• [Task]
All lines with the word "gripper" in the material below are required.
◆ ◆ ◆
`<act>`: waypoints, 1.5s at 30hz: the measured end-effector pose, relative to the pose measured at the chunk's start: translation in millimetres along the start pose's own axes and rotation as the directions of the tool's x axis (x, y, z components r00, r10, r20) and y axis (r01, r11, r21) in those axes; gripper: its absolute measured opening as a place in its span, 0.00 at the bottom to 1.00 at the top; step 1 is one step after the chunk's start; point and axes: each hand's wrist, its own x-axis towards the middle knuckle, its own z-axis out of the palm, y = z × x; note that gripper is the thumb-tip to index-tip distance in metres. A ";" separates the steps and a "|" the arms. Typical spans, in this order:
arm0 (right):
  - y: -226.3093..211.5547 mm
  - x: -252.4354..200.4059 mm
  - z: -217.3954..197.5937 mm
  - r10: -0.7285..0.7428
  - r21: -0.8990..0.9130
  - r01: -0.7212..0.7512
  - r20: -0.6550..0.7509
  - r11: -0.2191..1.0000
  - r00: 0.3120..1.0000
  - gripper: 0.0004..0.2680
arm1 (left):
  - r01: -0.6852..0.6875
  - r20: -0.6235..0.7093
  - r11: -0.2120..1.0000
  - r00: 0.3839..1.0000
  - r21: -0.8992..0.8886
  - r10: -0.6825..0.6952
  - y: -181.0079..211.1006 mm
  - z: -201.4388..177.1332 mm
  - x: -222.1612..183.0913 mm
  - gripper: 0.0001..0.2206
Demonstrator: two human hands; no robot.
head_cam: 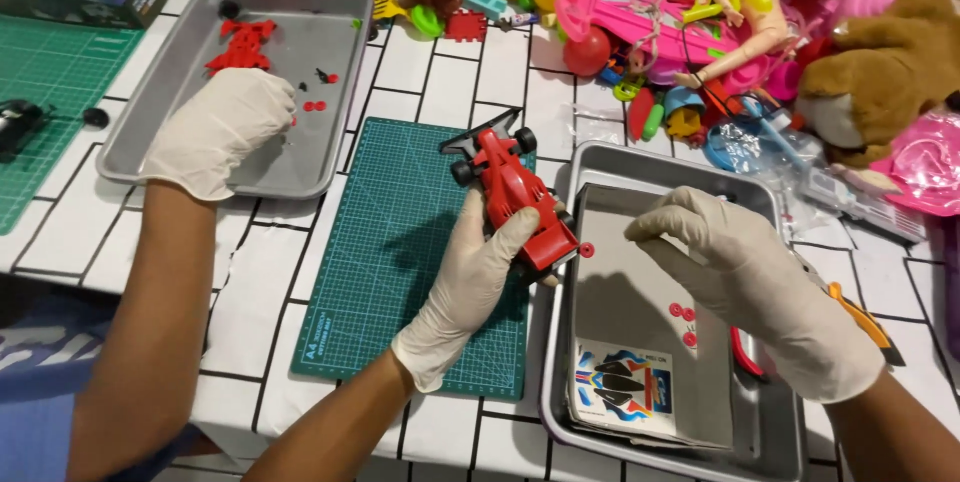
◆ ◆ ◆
• [Solution below]
`<act>`: waypoints, 1.5s at 30hz: the measured end-effector pose, relative to the pose measured at the chunk's start: translation in millimetres along the start pose's own axes and rotation as the directions of the tool's x axis (x, y, z components r00, r10, r20) and y axis (r01, r11, r21) in those axes; gripper: its absolute measured opening as a place in its span, 0.00 at the bottom to 1.00 at the top; step 1 is one step after the chunk's start; point and axes: each hand's wrist, its own x-axis towards the middle knuckle, its own z-axis out of the palm, y = z × x; note that gripper is the thumb-tip to index-tip distance in metres. A ";" separates the steps and a "|" the arms. Typical spans, in this order:
  - gripper: 0.0004..0.2680
  - gripper: 0.0001..0.2206

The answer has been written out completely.